Output the data below exactly.

## DATA SEGMENT
━━━━━━━━

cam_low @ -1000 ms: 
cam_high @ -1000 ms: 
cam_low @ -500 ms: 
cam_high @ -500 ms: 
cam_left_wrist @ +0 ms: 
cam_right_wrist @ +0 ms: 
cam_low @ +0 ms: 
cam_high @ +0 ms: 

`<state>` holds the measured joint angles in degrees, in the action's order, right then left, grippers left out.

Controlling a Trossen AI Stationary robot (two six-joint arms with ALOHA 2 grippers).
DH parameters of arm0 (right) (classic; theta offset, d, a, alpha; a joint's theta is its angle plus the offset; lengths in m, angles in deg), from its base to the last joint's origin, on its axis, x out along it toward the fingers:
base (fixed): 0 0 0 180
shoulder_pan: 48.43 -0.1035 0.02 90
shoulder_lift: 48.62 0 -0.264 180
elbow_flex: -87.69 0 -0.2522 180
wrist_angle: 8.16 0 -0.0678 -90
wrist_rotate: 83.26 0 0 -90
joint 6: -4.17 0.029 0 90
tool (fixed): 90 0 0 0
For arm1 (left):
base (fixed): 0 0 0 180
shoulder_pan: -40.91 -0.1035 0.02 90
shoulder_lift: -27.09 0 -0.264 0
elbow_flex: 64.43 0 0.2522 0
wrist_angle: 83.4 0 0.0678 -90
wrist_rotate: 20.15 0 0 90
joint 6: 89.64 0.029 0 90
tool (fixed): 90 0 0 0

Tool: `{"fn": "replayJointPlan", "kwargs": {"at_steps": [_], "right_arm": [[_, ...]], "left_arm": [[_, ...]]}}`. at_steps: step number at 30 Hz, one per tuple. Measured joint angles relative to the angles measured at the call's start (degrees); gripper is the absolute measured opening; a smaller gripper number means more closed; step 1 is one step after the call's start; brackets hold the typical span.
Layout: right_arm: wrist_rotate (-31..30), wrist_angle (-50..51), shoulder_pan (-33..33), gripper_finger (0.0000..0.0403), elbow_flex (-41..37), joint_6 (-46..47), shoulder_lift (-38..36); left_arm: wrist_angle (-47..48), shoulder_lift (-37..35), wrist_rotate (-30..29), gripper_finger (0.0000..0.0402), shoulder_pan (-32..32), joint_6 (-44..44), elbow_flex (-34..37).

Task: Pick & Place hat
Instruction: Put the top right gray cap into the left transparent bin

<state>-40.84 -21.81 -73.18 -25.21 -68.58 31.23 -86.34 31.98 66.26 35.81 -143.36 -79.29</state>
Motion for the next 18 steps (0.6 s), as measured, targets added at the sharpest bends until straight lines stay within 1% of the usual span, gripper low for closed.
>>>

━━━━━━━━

## ANSWER BOX
cam_low @ -1000 ms: 
cam_high @ -1000 ms: 
cam_low @ -500 ms: 
cam_high @ -500 ms: 
cam_left_wrist @ +0 ms: 
cam_right_wrist @ +0 ms: 
cam_low @ +0 ms: 
cam_high @ +0 ms: 

`<state>` holds the measured joint angles in degrees, in the action's order, right then left, grippers left out.

Controlling a Trossen AI Stationary robot (two six-joint arms with ALOHA 2 grippers).
DH parameters of arm0 (right) (classic; theta offset, d, a, alpha; a joint's theta is its angle plus the offset; lengths in m, angles in deg), from its base to the last joint's origin, on its axis, x out along it toward the fingers:
base (fixed): 0 0 0 180
shoulder_pan: 48.43 -0.1035 0.02 90
shoulder_lift: 48.62 0 -0.264 180
elbow_flex: -87.69 0 -0.2522 180
wrist_angle: 8.16 0 -0.0678 -90
wrist_rotate: 83.26 0 0 -90
joint 6: -4.17 0.029 0 90
tool (fixed): 90 0 0 0
For arm1 (left):
base (fixed): 0 0 0 180
shoulder_pan: -40.91 -0.1035 0.02 90
shoulder_lift: -27.09 0 -0.264 0
elbow_flex: 64.43 0 0.2522 0
wrist_angle: 83.4 0 0.0678 -90
wrist_rotate: 20.15 0 0 90
joint 6: 89.64 0.029 0 90
tool (fixed): 90 0 0 0

Tool: `{"fn": "replayJointPlan", "kwargs": {"at_steps": [_], "right_arm": [[_, ...]], "left_arm": [[_, ...]]}}`. at_steps: step number at 30 Hz, one per tuple. Measured joint angles relative to the angles measured at the call's start (degrees); gripper is the absolute measured opening; a smaller gripper number means more closed; step 1 is one step after the call's start; brackets hold the typical span.
Layout: right_arm: wrist_rotate (-31..30), wrist_angle (-50..51), shoulder_pan (-33..33), gripper_finger (0.0000..0.0403), elbow_flex (-41..37), joint_6 (-46..47), shoulder_lift (-38..36); left_arm: wrist_angle (-47..48), shoulder_lift (-37..35), wrist_rotate (-30..29), gripper_finger (0.0000..0.0402), shoulder_pan (-32..32), joint_6 (-44..44), elbow_flex (-34..37).

Task: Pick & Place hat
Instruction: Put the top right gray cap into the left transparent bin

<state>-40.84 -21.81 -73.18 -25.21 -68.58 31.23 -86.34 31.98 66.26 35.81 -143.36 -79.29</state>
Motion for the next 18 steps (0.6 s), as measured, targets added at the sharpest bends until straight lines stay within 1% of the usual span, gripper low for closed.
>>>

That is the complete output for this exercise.